Herein moreover lie the grounds for entrenched pathology of belief – for ideology, superstition or faith in the negative sense – that the soul thus misinformed would rather cling to its dysfunctional beliefs, than face existential annihilation in the exposure of rampant all-consuming doubt. It is called the abyss and the dark night of the soul – this radical dissolution of all certainty – and as a passage if initiation, of individuation, of spiritual transformation, it is universally recognised as central to the formation of a viable soul. As also observed Carl Gustav Jung, psychosis is the most direct, if the most perilous, path to individuation. It is perilous indeed, considering the weight of cultural sanctions that are ranged against it. And yet, the experience, in the nature of things, need not be traumatic. It may be of blissful rapture, as per the example of the spiritual birth which is the true Pentecost. The relative ease of the passage is determined by the soul’s inherent disposition as by the spiritual agencies supervening. And whereas the assignation is primarily for the perfecting of the saints (as on this side of the grave), in the greater cosmic context it is the destiny of souls universally.
The reason for this is that culture is a lie – a contrivance, an accommodation – namely in its formal institutional conventions.
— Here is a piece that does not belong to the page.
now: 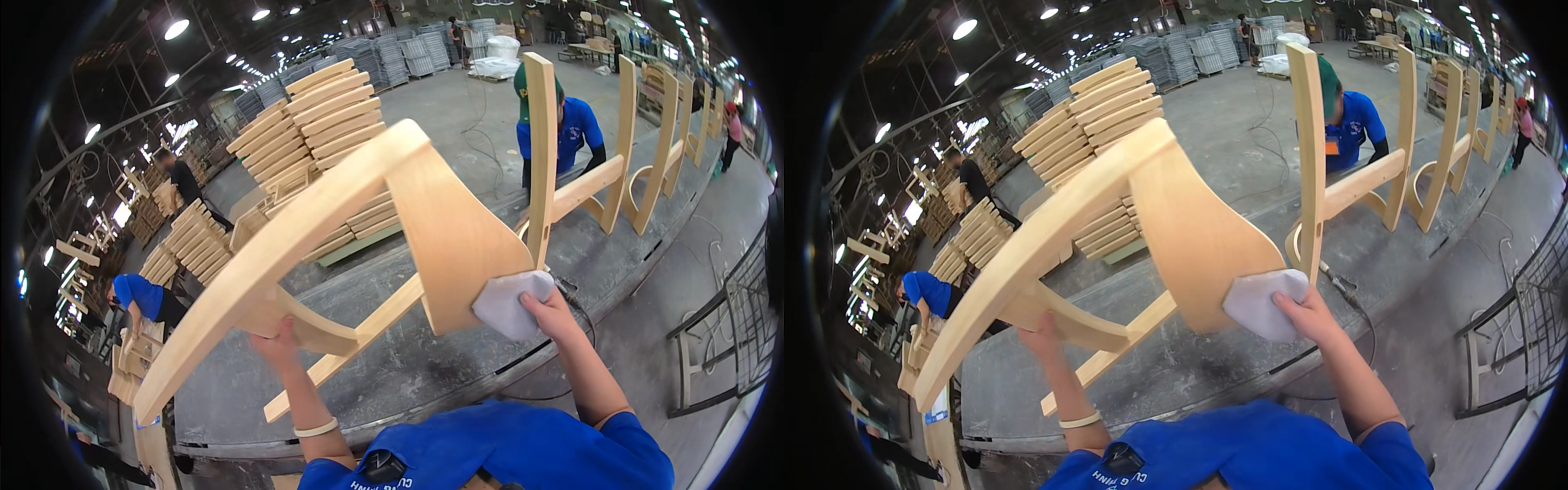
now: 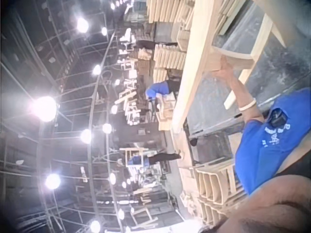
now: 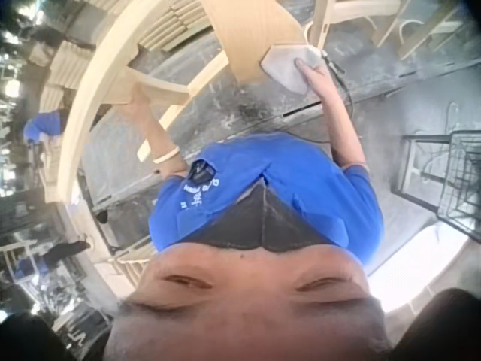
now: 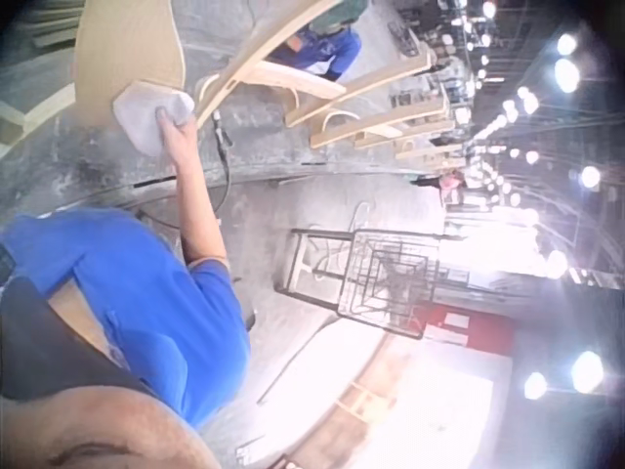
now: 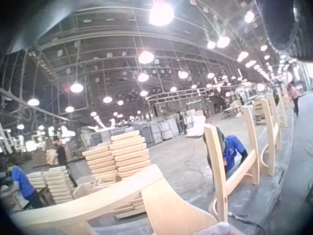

In the cosmological and spiritual asymptote which is the singularity – the biblical Alpha and Omega, the beginning and the end – the soul confronts the ground from which it arose, and thus its original and authentic nature. All contrivance, all that is of artifice, falls away in the disclosure of that which is intrinsic. There is a faith then which is natural and uncontrived. It is the rock, the foundation, as the Bible states, and it is the faith as once delivered to the saints. As states Deuteronomy, the book of the two laws (33:27): The eternal God is your refuge, and underneath are the everlasting arms.